TASK PROMPT: Please retype exactly, and with nothing added, the lines of the material from the one with "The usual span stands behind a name" through the final one.

GIVEN MATERIAL:
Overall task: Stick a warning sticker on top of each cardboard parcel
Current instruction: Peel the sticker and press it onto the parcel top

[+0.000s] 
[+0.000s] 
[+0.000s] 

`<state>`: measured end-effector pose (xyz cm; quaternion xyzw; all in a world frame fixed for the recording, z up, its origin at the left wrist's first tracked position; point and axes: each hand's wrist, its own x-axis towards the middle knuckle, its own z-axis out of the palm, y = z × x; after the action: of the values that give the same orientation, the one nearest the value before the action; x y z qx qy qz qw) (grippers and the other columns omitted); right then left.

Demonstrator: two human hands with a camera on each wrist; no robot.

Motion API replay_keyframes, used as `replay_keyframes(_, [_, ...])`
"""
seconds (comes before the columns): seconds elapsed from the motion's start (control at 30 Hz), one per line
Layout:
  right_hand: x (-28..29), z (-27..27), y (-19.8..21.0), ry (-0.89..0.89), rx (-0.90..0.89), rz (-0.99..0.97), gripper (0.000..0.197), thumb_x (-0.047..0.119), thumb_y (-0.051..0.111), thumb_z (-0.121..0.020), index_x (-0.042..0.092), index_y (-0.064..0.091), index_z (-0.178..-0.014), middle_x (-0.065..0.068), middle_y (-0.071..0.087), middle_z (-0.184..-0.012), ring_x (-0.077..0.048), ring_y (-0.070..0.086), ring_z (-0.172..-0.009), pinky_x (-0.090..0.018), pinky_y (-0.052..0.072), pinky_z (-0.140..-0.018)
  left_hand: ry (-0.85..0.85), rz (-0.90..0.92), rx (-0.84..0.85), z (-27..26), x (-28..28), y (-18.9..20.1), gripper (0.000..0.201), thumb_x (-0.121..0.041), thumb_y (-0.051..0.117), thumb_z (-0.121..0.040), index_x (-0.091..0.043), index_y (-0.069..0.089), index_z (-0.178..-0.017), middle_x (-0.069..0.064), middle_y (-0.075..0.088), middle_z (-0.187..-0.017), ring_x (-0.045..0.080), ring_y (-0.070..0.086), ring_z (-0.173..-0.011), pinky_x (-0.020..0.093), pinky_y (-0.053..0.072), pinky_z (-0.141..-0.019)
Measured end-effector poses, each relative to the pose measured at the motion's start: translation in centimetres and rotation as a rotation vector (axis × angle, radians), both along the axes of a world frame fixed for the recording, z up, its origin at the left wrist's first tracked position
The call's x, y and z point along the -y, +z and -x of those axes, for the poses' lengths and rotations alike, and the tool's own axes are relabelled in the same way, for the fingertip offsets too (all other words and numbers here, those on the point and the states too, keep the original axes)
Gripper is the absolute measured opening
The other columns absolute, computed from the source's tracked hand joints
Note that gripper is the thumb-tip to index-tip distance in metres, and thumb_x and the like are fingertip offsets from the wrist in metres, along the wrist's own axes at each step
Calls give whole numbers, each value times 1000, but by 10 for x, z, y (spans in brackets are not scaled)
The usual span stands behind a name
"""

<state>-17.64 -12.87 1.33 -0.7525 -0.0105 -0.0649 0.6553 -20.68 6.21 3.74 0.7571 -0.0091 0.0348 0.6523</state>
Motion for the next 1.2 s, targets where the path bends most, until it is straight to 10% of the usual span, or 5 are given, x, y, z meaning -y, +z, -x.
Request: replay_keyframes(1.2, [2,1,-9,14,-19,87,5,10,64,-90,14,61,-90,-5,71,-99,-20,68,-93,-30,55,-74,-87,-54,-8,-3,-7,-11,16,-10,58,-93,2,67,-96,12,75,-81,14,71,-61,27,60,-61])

SOLUTION TO THE PROBLEM:
The usual span stands behind a name
"""

<state>-17.64 -12.87 1.33 -0.7525 -0.0105 -0.0649 0.6553 -20.68 6.21 3.74 0.7571 -0.0091 0.0348 0.6523</state>
Motion for the next 1.2 s, targets where the path bends most, until it is straight to 10% of the usual span, or 5 are given, x, y, z meaning -y, +z, -x.
Request: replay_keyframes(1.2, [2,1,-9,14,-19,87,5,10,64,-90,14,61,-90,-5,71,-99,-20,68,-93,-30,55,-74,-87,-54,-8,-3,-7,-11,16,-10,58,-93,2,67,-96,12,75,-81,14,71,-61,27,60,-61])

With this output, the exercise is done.